Alice Englert (2013's "Beautiful Creatures") and Iain De Caestecker carry the story, delving into intimidatingly dark internal spaces while acting as the minds and ears of the audience. Their Lucy and Tom are not extensively developed, what is revealed about them only the little they know about each other. What is most definitely identifiable about them are the cavalcade of feelings they must process and go through while being persistently scared out of their minds. It's a gripping yet necessary conceit, ratcheted all the more once the puzzle pieces of their living nightmare begin to sort themselves out. Saying more than this about where the story frenziedly leads would be too much, and director Jeremy Lovering earns the right to keep the turns in his narrative shielded from premature view. That he gave his performers the basic idea of what they should do in each scene without handing them a written script adds to the nerve-jangling reality with which Englert and De Caestecker bring to their roles. And, if Tom, like so many men in horror movies, takes longer than one would like to believe Lucy's claims of someone stalking them, he comes around soon enough—and then some.

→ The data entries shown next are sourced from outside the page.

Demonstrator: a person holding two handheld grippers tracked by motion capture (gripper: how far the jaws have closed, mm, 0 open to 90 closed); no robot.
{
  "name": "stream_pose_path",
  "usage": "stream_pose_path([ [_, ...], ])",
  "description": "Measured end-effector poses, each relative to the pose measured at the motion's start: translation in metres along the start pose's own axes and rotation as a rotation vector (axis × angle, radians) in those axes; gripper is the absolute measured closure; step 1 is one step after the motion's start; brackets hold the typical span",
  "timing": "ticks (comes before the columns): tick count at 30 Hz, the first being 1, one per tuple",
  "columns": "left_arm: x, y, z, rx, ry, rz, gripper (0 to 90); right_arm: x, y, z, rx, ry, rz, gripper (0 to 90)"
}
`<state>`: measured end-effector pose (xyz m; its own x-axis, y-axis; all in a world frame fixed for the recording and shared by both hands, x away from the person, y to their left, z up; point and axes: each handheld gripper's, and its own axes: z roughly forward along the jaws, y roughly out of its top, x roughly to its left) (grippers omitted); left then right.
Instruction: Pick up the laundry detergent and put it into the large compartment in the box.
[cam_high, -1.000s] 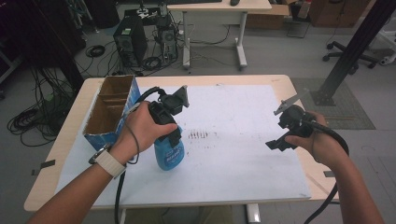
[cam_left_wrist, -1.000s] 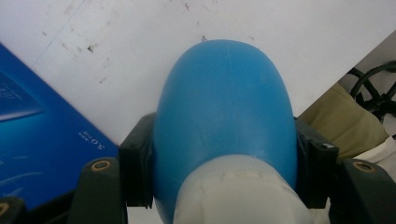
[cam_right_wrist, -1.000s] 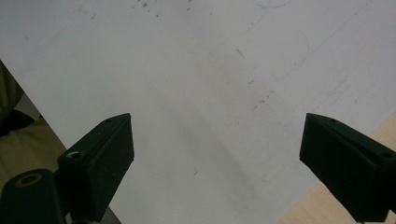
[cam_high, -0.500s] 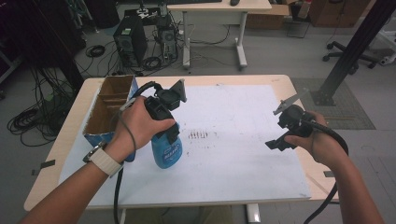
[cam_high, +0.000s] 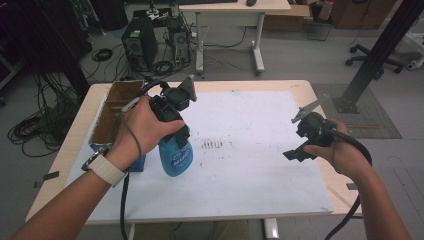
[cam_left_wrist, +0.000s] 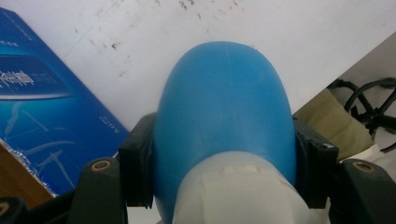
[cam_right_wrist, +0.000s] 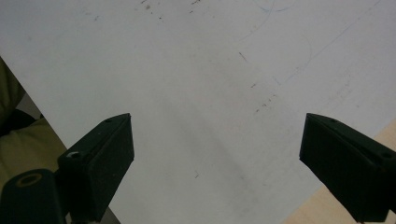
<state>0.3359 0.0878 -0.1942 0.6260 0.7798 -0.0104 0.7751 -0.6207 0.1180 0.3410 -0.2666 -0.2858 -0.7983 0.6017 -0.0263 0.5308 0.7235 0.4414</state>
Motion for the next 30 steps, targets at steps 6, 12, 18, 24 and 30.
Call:
stream_pose_path([
  [6,0.001,0.0,-0.011,-0.001,0.009,-0.019,37.3,0.0,0.002,0.001,0.001,0.0,-0.004,10.1],
  [12,0.003,0.0,-0.024,-0.004,0.021,-0.031,37.3,0.0,0.002,0.0,-0.002,0.0,-0.003,10.1],
  [18,0.007,0.0,-0.034,-0.014,0.016,-0.055,37.3,-0.002,0.001,0.0,-0.001,-0.004,0.001,10.1],
  [24,0.008,-0.001,-0.043,-0.023,0.027,-0.066,37.3,-0.002,0.002,-0.001,-0.008,-0.006,-0.001,10.1],
  [30,0.011,0.0,-0.051,-0.031,0.032,-0.096,37.3,-0.003,0.001,-0.003,-0.013,-0.01,0.004,10.1],
])
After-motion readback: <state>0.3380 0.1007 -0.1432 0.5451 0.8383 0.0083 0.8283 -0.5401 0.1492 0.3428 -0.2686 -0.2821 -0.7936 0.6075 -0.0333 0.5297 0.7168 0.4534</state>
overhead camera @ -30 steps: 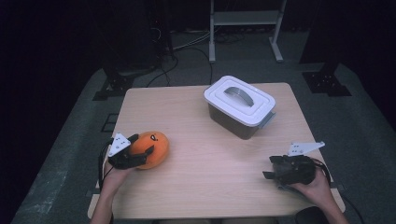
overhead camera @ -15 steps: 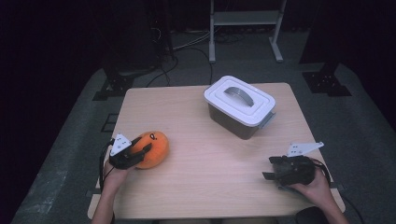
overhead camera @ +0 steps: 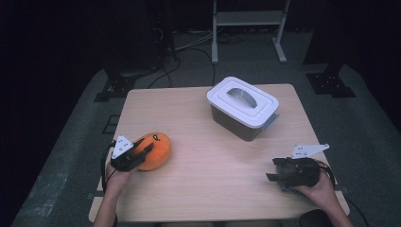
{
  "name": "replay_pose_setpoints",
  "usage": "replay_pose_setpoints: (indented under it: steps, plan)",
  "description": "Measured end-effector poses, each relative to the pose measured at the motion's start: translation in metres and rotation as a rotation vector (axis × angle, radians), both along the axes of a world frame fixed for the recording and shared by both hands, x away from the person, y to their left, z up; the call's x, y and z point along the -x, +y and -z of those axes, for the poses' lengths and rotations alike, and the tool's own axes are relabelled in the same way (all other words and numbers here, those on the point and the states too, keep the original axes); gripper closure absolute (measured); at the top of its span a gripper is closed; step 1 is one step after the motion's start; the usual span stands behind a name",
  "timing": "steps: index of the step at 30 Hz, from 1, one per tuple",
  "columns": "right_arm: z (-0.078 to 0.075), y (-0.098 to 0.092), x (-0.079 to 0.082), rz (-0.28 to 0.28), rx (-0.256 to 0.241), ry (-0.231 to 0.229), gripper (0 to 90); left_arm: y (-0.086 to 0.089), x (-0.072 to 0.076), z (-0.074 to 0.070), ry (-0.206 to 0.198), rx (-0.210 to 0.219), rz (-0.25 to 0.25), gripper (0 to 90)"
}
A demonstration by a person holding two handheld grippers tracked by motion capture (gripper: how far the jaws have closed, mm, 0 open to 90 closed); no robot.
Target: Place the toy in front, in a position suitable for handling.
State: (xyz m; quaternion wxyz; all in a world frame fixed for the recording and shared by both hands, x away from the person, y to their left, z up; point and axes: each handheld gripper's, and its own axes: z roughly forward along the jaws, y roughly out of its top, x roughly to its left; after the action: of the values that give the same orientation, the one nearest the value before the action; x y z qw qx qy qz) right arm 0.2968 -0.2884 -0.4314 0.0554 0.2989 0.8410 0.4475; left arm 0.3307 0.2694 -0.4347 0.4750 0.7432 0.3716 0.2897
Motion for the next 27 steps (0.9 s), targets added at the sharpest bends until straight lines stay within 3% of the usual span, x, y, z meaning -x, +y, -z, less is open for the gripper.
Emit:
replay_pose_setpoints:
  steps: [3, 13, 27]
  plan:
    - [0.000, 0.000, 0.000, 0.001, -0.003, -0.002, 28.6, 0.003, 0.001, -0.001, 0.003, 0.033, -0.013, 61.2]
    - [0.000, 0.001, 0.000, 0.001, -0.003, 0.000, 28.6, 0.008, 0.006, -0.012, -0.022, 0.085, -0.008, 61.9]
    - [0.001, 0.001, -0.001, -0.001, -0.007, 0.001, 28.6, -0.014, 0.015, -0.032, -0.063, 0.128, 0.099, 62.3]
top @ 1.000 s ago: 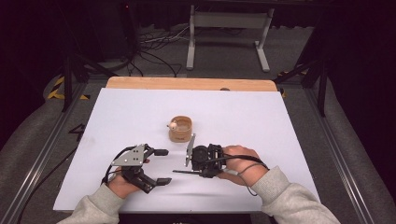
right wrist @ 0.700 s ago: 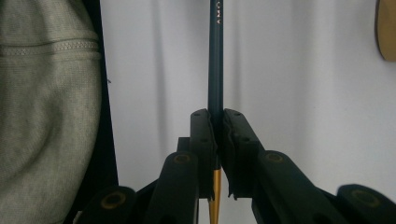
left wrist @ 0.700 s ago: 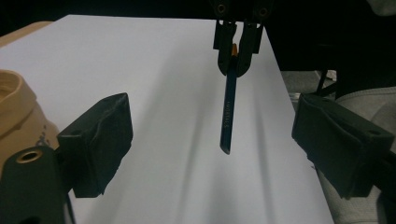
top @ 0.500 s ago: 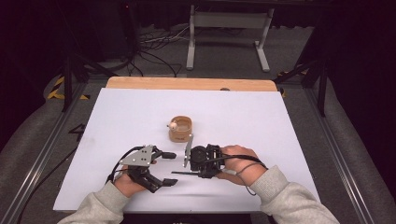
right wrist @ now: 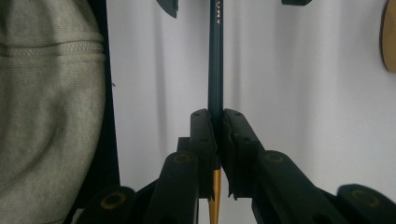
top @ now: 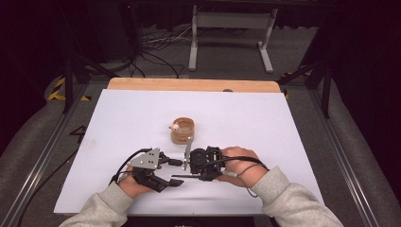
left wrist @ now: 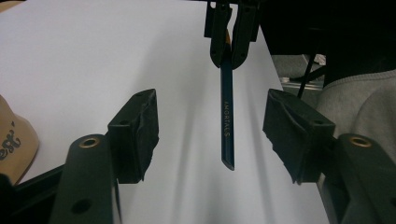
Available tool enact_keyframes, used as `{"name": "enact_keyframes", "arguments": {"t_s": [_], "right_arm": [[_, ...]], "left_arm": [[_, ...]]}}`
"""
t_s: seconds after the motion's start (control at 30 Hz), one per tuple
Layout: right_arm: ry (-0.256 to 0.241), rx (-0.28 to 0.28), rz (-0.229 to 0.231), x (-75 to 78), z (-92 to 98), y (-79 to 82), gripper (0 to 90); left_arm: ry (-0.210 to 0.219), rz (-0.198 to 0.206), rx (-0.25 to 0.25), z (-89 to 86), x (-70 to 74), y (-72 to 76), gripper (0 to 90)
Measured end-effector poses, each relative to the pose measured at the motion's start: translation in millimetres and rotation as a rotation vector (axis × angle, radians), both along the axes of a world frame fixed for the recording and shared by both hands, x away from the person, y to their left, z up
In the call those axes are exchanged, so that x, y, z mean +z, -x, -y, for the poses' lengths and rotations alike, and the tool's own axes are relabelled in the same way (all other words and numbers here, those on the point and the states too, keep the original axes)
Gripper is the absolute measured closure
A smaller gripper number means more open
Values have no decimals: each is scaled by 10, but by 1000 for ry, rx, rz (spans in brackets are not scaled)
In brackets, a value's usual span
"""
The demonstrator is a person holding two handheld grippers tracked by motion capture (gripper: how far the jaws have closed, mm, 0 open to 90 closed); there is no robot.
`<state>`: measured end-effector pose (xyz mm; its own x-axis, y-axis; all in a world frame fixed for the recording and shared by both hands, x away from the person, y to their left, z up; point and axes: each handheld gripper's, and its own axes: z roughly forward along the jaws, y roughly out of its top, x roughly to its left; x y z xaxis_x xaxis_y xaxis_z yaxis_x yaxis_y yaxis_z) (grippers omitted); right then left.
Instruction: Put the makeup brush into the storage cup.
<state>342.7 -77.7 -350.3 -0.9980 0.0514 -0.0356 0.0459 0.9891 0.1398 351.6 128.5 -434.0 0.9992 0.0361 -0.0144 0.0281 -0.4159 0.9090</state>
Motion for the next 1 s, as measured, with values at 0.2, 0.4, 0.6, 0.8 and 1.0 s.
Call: {"name": "enact_keyframes", "arguments": {"t_s": [0.2, 0.4, 0.6, 0.8, 1.0], "right_arm": [[1, 7, 0, 7, -6, 3, 833], [3, 11, 0, 12, -10, -7, 833], [7, 4, -5, -11, -12, -24, 833], [11, 6, -7, -37, -15, -39, 833], [18, 6, -2, -45, -30, -44, 833]], "left_arm": [[-22, 11, -3, 30, 2, -1, 457], [-53, 10, -12, 67, -6, -3, 528], [-74, 22, -14, 71, -8, 2, 636], [-91, 35, -14, 79, -15, 9, 688], [-121, 60, -11, 103, -24, 28, 773]]}}
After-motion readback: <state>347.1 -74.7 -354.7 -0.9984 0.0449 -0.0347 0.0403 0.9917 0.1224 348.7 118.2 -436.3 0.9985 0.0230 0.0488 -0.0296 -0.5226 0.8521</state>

"In Fear" stings and chokes in a blanket of trembling claustrophobia, the masterful lensing by cinematographer David Katznelson encapsulated in haunting shots where the gnarled, barren branches of the forest's trees take on the appearance of claws closing upon Tom and Lucy's car. Katznelson's framing of Lovering's threateningly lonesome settings is of the highest caliber, while scenes involving a scarecrow, a mysterious house, a rainstorm, and Lucy laying witness to something horrifying that Tom has his back turned from are enough to elicit involuntary gasps and screams. A flurry of mood-drenched sound effects and the layered, almost industrialized music score by Daniel Pemberton (2013's "The Counselor") and Roly Porter keep tensions at a lofty clip. Perhaps the most chilling moments, though, are the ones where the automobile moves onward down pitch-black country paths, the people inside stranded without an exit as their gas gauge perilously points toward empty and their headlights threaten to reveal something unthinkable at any time. "In Fear" is an experiment in precisely what its title describes, but there is a canny fluidity to its direction and uncompromising sensitivity in how its characters react and deal with their fates that lift it above being just an effective device for jack-in-the-box-style jolts.